На следующий день Молли все-таки ушла в школу. Она сказала, что не может слишком много пропускать, потому что у нее не очень хорошо с математикой и французским. Надо же, французским! Интересно, услышу ли я когда-нибудь этот язык? Молли сказала, что папа уже и так на нее сердится, а уж если она завалит целых два предмета… И я снова осталась одна.
Я зашла в дом и принесла себе много-много книг, но потом подумала, что лучше почитать ту мамину книжку. Может быть, я выясню, почему она решила встречаться с таким странным… созданием. Я чуть не подумала «человеком», но все-таки я не уверена, что меня или моего отца можно считать людьми.
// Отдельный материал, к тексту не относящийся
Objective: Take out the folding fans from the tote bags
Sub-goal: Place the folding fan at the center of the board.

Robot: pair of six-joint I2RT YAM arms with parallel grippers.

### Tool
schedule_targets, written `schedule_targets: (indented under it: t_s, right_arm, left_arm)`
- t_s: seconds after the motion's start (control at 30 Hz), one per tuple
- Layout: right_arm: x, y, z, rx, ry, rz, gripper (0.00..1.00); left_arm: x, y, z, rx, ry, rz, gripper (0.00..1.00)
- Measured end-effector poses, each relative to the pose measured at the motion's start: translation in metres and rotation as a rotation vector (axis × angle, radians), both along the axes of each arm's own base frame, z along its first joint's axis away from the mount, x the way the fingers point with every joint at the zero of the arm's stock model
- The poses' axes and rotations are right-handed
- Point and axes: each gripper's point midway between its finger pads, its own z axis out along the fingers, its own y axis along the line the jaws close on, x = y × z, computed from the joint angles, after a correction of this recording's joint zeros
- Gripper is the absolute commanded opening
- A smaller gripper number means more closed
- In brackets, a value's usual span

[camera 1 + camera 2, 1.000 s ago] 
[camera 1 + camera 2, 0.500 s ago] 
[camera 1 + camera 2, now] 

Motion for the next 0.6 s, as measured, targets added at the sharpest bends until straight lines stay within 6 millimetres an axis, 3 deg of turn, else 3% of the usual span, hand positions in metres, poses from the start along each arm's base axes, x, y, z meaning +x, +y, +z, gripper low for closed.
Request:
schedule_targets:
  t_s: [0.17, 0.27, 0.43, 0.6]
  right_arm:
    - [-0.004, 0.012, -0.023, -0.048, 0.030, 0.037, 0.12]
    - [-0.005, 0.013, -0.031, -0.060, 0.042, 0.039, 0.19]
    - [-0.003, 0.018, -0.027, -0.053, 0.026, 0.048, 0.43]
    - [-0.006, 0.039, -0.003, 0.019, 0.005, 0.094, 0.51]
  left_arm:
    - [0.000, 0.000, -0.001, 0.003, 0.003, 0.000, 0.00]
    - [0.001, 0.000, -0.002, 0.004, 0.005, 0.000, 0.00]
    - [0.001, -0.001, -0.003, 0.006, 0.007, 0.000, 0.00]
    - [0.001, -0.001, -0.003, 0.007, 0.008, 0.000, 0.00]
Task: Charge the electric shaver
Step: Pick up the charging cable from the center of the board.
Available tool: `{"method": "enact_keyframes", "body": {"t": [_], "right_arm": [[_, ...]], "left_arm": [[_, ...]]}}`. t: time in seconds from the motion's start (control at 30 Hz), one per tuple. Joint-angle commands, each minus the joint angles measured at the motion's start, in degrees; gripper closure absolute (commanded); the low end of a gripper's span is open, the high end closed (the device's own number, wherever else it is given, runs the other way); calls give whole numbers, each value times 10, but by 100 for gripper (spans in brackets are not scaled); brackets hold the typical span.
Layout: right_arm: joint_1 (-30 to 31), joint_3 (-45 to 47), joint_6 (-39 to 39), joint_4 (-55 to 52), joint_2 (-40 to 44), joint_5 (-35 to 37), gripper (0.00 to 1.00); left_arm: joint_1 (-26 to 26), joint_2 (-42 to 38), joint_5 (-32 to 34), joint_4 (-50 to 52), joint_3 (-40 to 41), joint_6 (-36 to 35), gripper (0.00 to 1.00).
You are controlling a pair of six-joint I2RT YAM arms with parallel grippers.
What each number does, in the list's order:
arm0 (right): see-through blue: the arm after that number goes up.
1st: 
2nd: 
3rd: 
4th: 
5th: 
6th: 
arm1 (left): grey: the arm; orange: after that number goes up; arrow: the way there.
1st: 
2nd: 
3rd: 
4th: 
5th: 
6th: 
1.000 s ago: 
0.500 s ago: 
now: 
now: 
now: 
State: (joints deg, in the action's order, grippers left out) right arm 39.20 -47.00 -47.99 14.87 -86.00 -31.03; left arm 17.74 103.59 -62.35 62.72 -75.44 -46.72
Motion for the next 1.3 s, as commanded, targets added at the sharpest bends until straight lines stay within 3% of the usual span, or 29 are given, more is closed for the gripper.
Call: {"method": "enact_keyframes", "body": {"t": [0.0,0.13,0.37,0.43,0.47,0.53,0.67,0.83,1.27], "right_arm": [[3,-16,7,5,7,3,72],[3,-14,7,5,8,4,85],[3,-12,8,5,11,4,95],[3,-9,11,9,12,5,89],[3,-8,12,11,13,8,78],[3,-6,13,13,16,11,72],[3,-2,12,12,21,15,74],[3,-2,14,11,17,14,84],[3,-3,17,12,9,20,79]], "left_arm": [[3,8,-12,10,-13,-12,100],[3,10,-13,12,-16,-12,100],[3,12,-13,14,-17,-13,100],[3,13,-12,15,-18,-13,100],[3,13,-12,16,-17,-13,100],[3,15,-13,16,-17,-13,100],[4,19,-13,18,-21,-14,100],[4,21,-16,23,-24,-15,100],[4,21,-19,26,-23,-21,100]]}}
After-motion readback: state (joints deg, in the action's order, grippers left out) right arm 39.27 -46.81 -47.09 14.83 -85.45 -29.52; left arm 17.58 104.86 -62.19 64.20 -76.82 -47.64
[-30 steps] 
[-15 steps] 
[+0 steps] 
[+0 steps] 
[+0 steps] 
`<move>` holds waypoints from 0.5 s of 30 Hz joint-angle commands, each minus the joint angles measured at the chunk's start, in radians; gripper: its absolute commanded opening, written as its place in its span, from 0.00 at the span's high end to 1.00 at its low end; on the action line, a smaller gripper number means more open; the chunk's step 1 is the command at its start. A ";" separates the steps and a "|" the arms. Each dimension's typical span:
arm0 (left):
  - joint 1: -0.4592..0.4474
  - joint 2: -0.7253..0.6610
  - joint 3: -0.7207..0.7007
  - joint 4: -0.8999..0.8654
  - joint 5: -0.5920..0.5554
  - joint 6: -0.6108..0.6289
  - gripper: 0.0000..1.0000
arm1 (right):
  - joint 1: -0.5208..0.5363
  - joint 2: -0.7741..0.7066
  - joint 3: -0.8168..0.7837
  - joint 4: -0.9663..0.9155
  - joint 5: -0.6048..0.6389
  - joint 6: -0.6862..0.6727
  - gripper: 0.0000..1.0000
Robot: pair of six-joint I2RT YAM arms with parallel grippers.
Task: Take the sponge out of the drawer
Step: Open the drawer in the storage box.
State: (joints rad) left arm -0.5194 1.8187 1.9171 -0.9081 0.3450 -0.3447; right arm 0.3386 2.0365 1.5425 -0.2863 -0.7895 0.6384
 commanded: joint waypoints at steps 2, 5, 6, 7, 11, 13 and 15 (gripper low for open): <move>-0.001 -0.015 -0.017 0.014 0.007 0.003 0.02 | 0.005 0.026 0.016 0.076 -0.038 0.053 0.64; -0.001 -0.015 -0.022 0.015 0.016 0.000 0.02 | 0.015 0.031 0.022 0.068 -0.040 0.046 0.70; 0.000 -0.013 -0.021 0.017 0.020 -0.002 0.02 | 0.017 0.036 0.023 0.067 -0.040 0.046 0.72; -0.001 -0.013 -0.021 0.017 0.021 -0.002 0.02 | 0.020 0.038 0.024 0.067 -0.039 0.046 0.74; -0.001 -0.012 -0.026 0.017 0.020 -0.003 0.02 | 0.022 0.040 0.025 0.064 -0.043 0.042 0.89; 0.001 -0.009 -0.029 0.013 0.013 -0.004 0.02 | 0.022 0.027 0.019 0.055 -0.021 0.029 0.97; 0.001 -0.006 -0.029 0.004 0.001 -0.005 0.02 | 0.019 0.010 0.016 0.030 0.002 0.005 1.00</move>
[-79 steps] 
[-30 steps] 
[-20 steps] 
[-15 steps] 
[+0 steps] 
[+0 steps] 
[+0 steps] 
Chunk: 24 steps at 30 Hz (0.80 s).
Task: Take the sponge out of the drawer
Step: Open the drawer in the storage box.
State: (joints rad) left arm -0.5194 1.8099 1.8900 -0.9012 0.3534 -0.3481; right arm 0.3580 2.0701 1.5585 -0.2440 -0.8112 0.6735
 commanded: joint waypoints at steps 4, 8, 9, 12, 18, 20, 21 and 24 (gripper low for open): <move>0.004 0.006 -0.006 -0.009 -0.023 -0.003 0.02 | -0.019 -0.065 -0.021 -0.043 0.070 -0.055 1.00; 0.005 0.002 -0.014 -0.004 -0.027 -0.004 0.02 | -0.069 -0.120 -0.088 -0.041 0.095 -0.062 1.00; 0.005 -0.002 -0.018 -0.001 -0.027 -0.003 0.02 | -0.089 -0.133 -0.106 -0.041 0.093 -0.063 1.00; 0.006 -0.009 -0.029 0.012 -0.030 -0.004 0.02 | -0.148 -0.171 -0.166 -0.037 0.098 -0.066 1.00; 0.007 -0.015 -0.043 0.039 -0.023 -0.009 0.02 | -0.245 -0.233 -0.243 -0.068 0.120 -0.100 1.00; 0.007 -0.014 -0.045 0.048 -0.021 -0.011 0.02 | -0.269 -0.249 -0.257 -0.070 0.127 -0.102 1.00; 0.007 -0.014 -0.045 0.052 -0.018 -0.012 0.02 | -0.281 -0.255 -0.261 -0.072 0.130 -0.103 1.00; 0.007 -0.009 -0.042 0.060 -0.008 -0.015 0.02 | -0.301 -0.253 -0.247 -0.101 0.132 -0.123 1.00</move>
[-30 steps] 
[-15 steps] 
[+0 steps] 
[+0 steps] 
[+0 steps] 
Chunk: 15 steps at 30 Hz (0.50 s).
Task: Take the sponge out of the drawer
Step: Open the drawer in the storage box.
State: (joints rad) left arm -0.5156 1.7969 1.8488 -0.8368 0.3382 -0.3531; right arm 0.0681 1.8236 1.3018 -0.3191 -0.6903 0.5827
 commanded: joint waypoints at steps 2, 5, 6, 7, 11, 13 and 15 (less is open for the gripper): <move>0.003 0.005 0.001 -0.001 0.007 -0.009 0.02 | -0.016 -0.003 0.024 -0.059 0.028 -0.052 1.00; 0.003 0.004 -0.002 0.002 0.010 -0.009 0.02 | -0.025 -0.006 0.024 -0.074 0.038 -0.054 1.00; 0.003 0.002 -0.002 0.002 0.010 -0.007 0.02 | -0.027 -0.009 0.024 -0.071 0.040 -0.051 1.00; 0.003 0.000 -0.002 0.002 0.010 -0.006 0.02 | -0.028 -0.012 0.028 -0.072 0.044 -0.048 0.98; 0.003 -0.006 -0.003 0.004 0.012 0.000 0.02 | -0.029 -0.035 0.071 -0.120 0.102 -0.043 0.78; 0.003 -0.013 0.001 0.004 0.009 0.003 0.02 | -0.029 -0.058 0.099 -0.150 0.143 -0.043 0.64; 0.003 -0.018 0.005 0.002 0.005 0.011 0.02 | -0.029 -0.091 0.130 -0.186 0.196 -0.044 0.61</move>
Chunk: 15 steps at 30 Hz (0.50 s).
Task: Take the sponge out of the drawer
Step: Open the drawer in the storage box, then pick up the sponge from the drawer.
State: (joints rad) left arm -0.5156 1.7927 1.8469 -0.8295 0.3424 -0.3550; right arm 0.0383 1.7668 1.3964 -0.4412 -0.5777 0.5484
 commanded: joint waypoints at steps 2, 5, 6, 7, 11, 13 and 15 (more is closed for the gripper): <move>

Я взломала замок на мамином дневнике. Прямо на первой странице большими буквами было написано:
ПОВЕСТЬ О НАСТОЯЩЕЙ ЛЮБВИ!!!
А потом:
«Только сначала я этого не знала.
Зря я отправилась на горную прогулку по такому опасному склону одна, но мне нравится лазать по утесам. Идти по той тропе было трудно, но увлекательно. Я помню, как сорвалась… А потом, очнувшись, увидела большие карие глаза. Я почувствовала, что это создание (ага, мама его тоже так называла) вытирает мне лоб мокрой тряпкой. Он грустно покряхтывал, будто ему было меня жаль. Он был весь покрыт шерстью, и я не ожидала, что он заговорит, но, увидев, что мои глаза открылись, он сказал: «Я думал, что ты умерла».
Я попыталась встать, но все тело у меня болело.
«Лежи», – сказал он. Он поднес к моему рту воду в бурдюке и, приподняв мне голову, напоил меня.
Я сломала руку и ногу, но тогда еще не знала этого.
Он просвистел какую-то сложную птичью песню, и сразу же появился точно такой же волосатый человек. Их язык похож на свист. Многие фразы звучат, как настоящие птичьи песни – необыкновенно красиво. Но мне так и не удалось его выучить. Они и на нашем языке тоже разговаривают.
На его сородиче был рыбацкий жилет с множеством карманов. Он вытащил мягкие, похожие на лозы, веревки. Они сделали лубки из палок и привязали к ним мои руку и ногу, чтобы не сдвинуть сломанные кости. Потом положили меня на носилки вроде гамака и отнесли в свою тайную деревню. Это было кочевое племя – они никогда не проводили больше двух ночей на одном месте».
Потом текст обрывался, а со следующей страницы начинался снова.
«Дорогая Сабина!
(Значит, дальше она пишет для меня, и правильно, что я это читаю.)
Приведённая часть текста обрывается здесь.